There are two surviving accounts from German POW’s housed in Reading. Johann Bense, from the Duchy of Brunswick, arrived in Reading on June 16, 1781:
On the bank of the Schuylkill, we had been camping on a meadow in the open air for 8 weeks and were plagued by the great heat during the day and by rain and cold during the night. On August 9, we marched from the Schuylkill via Reading onto a high, rocky mountain.
We were supposed to build barracks there. But because we did not want to agree to that right away, but rather made ourselves straw huts, we were treated very severely. A sharp command from the corporal forced us to build the barracks and it was our good fortune because all our straw huts were consumed by fire on October 21, 1781.

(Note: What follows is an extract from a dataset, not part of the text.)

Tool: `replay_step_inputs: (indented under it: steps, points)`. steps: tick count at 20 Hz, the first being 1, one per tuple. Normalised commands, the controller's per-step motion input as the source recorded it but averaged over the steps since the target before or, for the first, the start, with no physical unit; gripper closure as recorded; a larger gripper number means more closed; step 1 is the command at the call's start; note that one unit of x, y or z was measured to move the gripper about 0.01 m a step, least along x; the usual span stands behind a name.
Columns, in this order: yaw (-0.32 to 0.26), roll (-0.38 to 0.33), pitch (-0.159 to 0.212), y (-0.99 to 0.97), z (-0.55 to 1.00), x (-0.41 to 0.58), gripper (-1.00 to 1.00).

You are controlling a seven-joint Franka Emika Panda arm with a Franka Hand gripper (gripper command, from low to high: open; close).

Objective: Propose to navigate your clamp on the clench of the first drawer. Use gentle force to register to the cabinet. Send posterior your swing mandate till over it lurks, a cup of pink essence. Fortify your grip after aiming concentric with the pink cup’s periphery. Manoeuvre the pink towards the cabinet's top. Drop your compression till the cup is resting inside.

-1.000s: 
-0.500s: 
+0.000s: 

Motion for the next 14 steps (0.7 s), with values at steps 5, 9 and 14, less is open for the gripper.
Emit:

Therefore, those who had not yet completed their barracks, had to do more now to get them ready. Through that, the men got some freedom to go into the country and work and so they kept their supplies. They are read out twice a month [report for roll call twice a month].
On April 26, 1782, we received money, linen trousers, shirts, and 1 pair of shoes from Lieutenant du Roi [of the Regiment Prinz Friederich]. Now, our situation was pretty good.
It did not last long, however, that they locked us up and all who were in the country and worked there, had to come in [to the city].
In the month of July, they read us an order from Congress. Any one of us wanting to be free, and that immediately, should give 80 silver talers [one British pound was worth 5 5/6 talers] as ransom and if he did not have that much money, a citizen should pay it for him with whom he should work in bondage for 3 years.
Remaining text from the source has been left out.